DX11 and the M$ aversion to make a decent API is an excellent evidence of that.
Read more about DX12, Mantle and Vulcan you will realize whom we should thank for it.
laviniuc :
and it turns into a fanboy battle in 3... 2... 1... go
Hardly possible for me to be hurt since I'm not the one. I'm open into discussion with fanboys tho i might learn something i didn't know or didn't realize
😉
Link shows nothing, the AMD chips still run 32 nm, use significantly more power, run to hot, and even AMD avoids their own CPU's in their own towers.
Eerything AMD has released in the last 2-3 years has been a major disappointment.
Regardless of who blame, they don't keep up. By the time DX12 is standardized, Nvidia will have already released a new product and pulled way ahead again. Mantel is a low level API, and with the exception of low end videocards, it doesn't really improve much in the high end. I understand how low level API's work, they've been out for 2 decades, famously 3dfx Glide.
You seem to think that magic API's and drivers are going to make AMD's CPU's and GPU's perform better. By the time they release a driver, Nvidia will release new technology. They are too slow to adapt. I wouldn't buy an AMD GPU that does not perform as well as Nvidia, does not get the same level of driver releases and requires a liquid cooler to keep stable on the false-promise that an API that will be very slowly adapted will increase perform marginally.
" Unfortunately, HBM is not the saving grace of the AMD Radeon R9 Fury X that propels it forward in 4K gaming currently. It is held back by capacity and performance. "

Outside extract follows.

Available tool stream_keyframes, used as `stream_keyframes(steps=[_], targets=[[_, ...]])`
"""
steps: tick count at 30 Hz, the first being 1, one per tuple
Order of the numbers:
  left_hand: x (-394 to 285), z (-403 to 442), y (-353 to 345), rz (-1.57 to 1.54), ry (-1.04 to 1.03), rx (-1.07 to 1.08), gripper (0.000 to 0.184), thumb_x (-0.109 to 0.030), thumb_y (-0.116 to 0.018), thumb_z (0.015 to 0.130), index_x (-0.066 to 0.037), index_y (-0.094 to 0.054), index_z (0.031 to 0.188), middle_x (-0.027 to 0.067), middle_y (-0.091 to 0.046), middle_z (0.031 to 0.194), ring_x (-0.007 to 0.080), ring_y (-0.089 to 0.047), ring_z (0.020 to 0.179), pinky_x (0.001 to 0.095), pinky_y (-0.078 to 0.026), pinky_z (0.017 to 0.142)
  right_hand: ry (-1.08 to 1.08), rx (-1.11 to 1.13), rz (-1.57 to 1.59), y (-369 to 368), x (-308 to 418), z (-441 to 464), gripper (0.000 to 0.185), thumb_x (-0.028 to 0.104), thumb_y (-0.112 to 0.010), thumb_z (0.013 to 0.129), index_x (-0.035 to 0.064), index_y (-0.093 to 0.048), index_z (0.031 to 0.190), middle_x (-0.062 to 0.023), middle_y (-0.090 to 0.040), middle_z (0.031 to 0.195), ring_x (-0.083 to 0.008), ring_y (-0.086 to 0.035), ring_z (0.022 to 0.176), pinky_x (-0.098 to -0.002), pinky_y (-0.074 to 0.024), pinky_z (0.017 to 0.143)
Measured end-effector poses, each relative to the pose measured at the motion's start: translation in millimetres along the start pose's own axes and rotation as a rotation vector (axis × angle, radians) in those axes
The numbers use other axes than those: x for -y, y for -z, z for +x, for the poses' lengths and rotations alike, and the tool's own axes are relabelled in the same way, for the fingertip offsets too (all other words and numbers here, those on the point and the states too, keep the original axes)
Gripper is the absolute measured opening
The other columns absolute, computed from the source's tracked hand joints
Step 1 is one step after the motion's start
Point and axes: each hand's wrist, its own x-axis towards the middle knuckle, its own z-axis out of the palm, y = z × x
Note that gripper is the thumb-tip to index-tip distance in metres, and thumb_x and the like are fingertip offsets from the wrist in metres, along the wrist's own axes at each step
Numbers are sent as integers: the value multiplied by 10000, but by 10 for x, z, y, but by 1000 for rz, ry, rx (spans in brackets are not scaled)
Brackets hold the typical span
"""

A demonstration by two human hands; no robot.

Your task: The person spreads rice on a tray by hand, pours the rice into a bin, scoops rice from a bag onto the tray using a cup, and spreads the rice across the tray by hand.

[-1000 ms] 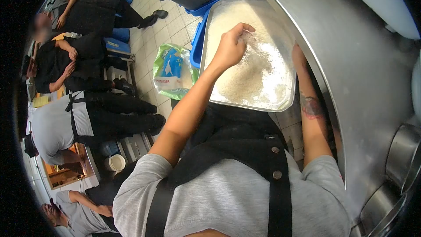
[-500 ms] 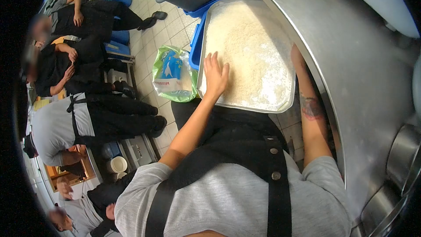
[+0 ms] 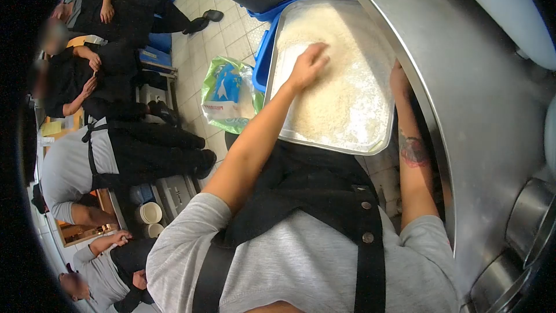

http://www.hardocp.com/article/2015/07/26/amd_radeon_r9_fury_x_4k_video_card_review/8#.Vf2jsPQYGUk
I can't compare CPU's, because AMD doesn't make a CPU that really competes. You sound like a conspiracy theorist after that post. AMD cards are no more or less complicated than Nvidia, the company just can't get the performance they want because they don't have the capital to invest in R&D.
tl;dr
OP, the new line of AMD cards are just rebranded 2XX series, with the exception of the Fury. For the price, the Nvidia card is a better buy. If magic drivers and API upgrades make the Fury faster, it will be maybe 5-10% in the odd title and Nvidia will release a new driver by then.
As for the CPU, the FX-6300 isn't a major bottleneck for your videocard, but you will still get increased performance on a newer Intel chip. You can blame the programmers and wait for better programming over the next decade, and your 10 years old processor might improve by than. But just accepting the fact that a single thread in Intel can run two tasks as fast as 2 threads can run 1 in AMD, is reason enough not too.
Again, by time programs become better as parallel, chips will come with new instruction sets and it would be pointless. This guys arguments are not 6 months from now, they'll be applicable in a few years, when all current GPU's and CPU's will have been refreshed anyway.
This isn't a fan boy argument. I have 2 systems, both running AMD chips. But my gaming rig is 3 years old, and I won't deny that when the time comes to replace it, Intel is the only option on the market.